Chapter 6 Create data

In this chapter we will introduce different ways to create your own data. Specifically, we will show how to create data from existing files, how to scrape tables from webpages and how to get data from Twitter.

6.1 Create data from files

You will often encounter that the data of interest is not available in a format or structure that you will need for your analysis. Accordingly, as a first step, you will need to collect multiple files and turn them into a single dataset.

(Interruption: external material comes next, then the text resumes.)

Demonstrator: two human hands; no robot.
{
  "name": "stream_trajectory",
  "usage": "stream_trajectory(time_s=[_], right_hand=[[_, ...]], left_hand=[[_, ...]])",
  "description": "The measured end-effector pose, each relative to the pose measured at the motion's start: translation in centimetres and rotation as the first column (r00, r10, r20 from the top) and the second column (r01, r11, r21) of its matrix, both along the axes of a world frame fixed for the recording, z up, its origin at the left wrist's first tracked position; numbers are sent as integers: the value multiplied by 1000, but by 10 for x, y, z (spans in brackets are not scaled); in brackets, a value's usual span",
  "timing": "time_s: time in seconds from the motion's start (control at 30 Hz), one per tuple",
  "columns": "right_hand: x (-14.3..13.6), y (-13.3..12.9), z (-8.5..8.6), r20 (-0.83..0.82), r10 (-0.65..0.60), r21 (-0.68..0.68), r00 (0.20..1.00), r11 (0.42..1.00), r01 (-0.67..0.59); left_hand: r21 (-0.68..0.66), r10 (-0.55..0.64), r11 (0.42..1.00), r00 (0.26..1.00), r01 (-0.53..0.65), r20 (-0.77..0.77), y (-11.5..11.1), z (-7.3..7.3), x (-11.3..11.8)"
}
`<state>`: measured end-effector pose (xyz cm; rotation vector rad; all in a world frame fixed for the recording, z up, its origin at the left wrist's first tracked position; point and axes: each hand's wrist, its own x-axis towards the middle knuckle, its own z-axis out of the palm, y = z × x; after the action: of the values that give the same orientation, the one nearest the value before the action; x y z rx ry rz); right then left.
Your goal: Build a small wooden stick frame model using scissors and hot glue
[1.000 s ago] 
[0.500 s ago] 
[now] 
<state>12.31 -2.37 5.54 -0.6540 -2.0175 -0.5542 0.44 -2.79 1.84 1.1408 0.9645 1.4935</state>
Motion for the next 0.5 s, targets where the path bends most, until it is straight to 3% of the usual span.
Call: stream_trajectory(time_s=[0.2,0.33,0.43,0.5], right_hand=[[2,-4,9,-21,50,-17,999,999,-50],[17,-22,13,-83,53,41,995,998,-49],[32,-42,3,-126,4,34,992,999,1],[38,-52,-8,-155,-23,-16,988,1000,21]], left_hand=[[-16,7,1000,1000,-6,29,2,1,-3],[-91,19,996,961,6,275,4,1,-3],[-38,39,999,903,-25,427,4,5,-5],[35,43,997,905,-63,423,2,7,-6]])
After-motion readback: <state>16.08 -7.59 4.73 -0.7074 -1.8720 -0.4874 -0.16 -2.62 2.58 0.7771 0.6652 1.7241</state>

Here, we will use the example of election results from the Electoral Calculus. The example is from Matt Riggott (see the script here) and shows how we can download multiple files and connect them into a single dataset. Each file we will work with contains the election results from general elections in the UK.

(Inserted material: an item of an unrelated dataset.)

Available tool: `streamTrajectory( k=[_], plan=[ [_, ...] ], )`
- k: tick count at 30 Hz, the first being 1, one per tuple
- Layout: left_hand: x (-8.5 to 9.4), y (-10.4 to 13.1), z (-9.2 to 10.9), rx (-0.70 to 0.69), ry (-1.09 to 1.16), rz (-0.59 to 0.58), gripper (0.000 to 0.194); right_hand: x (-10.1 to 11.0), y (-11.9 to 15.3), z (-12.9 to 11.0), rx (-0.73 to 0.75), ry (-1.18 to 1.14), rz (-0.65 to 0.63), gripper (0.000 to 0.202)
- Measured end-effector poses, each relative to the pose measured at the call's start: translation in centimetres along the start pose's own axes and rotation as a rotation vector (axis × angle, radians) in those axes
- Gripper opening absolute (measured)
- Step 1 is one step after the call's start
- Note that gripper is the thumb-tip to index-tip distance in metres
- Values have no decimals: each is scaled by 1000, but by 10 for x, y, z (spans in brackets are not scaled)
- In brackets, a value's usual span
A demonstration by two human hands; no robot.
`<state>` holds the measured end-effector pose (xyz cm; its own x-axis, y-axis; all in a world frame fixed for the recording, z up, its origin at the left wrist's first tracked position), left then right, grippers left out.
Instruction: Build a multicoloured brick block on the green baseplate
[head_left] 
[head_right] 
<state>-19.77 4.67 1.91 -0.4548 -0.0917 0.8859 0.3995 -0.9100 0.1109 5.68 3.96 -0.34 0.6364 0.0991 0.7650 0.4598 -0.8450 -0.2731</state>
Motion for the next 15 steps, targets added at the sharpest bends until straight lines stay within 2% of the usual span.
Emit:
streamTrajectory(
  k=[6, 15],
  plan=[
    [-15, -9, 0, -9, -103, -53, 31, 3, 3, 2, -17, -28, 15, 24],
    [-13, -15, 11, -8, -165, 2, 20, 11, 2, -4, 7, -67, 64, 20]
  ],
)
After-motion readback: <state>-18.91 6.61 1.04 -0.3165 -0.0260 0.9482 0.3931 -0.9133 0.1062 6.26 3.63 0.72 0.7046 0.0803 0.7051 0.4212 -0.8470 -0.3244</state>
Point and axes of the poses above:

As always, the first thing we will do is to load the tidyverse package.

library("tidyverse")

Next, to get a sense of the data we will be looking at, go to your browser (e.g. Google Chrome or Safari) and open this link: https://www.electoralcalculus.co.uk/electdata_1955.txt

In this file, you will see multiple lines. These are the election results from 1955 (as indicated by the filename, electdata_1955.txt. The first line in the file is: Name;MP;Area;County;Electorate;CON;LAB;LIB;NAT;MIN;OTH. These are the variable names and are separated by ;. By using the function read_delim() from the tidyverse package, we can load this file into R as a data frame. Notice that we specify that ; is used to separate fields. We save the file in the object el_1955.

el_1955 <- read_delim(
  "https://www.electoralcalculus.co.uk/electdata_1955.txt", 
  delim = ";"
  )

To inspect the data, we can use the function head() (output not shown).

head(el_1955)

The above output shows that the data is loaded succesfully and saved in a data frame. We could do this for all elections manually, but that would take a lot of time and increase the odds of making mistakes. Instead, we will create a function that downloads all files. First, we specify the elections we are interested in (from 1955 to 2017) and save this information in the object election_years.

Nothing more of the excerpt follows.